Profile

class pypesto.profile.ProfileOptions(default_step_size: float = 0.01, min_step_size: float = 0.001, max_step_size: float = 1.0, step_size_factor: float = 1.25, delta_ratio_max: float = 0.1, ratio_min: float = 0.145, reg_points: int = 10, reg_order: int = 4, magic_factor_obj_value: float = 0.5)

Bases: dict

Options for optimization based profiling.

Parameters

• default_step_size – Default step size of the profiling routine along the profile path (adaptive step lengths algorithms will only use this as a first guess and then refine the update).

• min_step_size – Lower bound for the step size in adaptive methods.

• max_step_size – Upper bound for the step size in adaptive methods.

• step_size_factor – Adaptive methods recompute the likelihood at the predicted point and try to find a good step length by a sort of line search algorithm. This factor controls step handling in this line search.

• delta_ratio_max – Maximum allowed drop of the posterior ratio between two profile steps.

• ratio_min – Lower bound for likelihood ratio of the profile, based on inverse chi2-distribution. The default 0.145 is slightly lower than the 95% quantile 0.1465 of a chi2 distribution with one degree of freedom.

• reg_points – Number of profile points used for regression in regression based adaptive profile points proposal.

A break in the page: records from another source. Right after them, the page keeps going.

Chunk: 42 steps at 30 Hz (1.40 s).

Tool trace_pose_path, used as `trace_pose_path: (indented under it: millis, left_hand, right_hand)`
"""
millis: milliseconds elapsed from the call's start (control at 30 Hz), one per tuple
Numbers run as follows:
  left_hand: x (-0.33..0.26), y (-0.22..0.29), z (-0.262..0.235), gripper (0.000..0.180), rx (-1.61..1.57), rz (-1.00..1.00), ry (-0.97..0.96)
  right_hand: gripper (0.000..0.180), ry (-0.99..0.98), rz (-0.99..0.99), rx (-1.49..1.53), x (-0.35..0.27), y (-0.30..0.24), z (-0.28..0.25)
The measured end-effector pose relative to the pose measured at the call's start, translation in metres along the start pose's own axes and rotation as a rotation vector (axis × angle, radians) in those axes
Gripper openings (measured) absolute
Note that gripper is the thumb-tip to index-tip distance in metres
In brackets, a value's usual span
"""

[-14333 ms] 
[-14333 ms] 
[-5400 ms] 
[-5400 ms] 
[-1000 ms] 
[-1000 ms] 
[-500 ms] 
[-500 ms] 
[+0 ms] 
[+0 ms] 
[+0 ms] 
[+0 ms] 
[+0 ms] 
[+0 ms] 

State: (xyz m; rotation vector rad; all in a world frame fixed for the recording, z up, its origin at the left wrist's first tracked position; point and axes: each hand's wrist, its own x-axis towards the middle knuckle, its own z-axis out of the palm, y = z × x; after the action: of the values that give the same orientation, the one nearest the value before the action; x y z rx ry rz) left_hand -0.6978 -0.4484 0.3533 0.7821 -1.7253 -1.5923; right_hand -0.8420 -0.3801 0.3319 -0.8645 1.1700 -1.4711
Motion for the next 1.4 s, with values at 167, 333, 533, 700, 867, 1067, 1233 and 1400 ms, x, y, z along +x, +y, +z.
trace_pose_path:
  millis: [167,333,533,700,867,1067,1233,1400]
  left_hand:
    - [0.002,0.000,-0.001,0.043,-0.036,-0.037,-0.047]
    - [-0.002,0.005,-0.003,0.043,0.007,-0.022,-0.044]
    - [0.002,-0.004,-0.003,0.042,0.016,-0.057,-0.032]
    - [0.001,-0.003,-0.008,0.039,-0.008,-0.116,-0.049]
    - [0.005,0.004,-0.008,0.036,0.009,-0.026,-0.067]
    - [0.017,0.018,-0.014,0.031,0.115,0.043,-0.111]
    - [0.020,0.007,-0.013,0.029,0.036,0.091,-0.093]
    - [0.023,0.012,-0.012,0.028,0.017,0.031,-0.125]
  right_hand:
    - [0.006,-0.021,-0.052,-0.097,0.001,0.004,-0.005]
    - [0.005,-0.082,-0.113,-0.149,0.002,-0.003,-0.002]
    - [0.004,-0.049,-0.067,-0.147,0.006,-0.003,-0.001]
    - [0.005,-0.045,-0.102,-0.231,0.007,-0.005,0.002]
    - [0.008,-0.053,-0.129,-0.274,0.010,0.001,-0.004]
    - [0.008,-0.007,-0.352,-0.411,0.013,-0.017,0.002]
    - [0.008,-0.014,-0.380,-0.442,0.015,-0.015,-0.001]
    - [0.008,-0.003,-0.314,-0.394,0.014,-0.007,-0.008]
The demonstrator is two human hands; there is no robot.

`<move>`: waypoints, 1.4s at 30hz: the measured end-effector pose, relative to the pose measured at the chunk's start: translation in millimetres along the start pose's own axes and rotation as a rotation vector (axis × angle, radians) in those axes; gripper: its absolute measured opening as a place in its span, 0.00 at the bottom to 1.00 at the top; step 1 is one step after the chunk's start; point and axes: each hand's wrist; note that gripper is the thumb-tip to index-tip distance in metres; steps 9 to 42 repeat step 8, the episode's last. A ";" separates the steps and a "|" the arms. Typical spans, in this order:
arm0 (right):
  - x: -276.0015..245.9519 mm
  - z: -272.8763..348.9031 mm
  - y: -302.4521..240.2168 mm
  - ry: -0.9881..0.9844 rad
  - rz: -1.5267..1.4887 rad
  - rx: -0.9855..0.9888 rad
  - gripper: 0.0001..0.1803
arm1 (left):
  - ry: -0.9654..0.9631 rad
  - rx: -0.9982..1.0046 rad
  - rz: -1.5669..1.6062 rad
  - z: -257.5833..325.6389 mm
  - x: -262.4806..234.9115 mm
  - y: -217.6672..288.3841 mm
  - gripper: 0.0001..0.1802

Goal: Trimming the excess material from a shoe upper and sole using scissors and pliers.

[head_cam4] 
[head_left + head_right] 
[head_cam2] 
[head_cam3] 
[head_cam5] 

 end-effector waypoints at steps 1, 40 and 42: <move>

• reg_order – Maximum degree of regression polynomial used in regression based adaptive profile points proposal.

• magic_factor_obj_value – There is this magic factor in the old profiling code which slows down profiling at small ratios (must be >= 0 and < 1).

__init__(default_step_size: float = 0.01, min_step_size: float = 0.001, max_step_size: float = 1.0, step_size_factor: float = 1.25, delta_ratio_max: float = 0.1, ratio_min: float = 0.145, reg_points: int = 10, reg_order: int = 4, magic_factor_obj_value: float = 0.5)

Initialize self. See help(type(self)) for accurate signature.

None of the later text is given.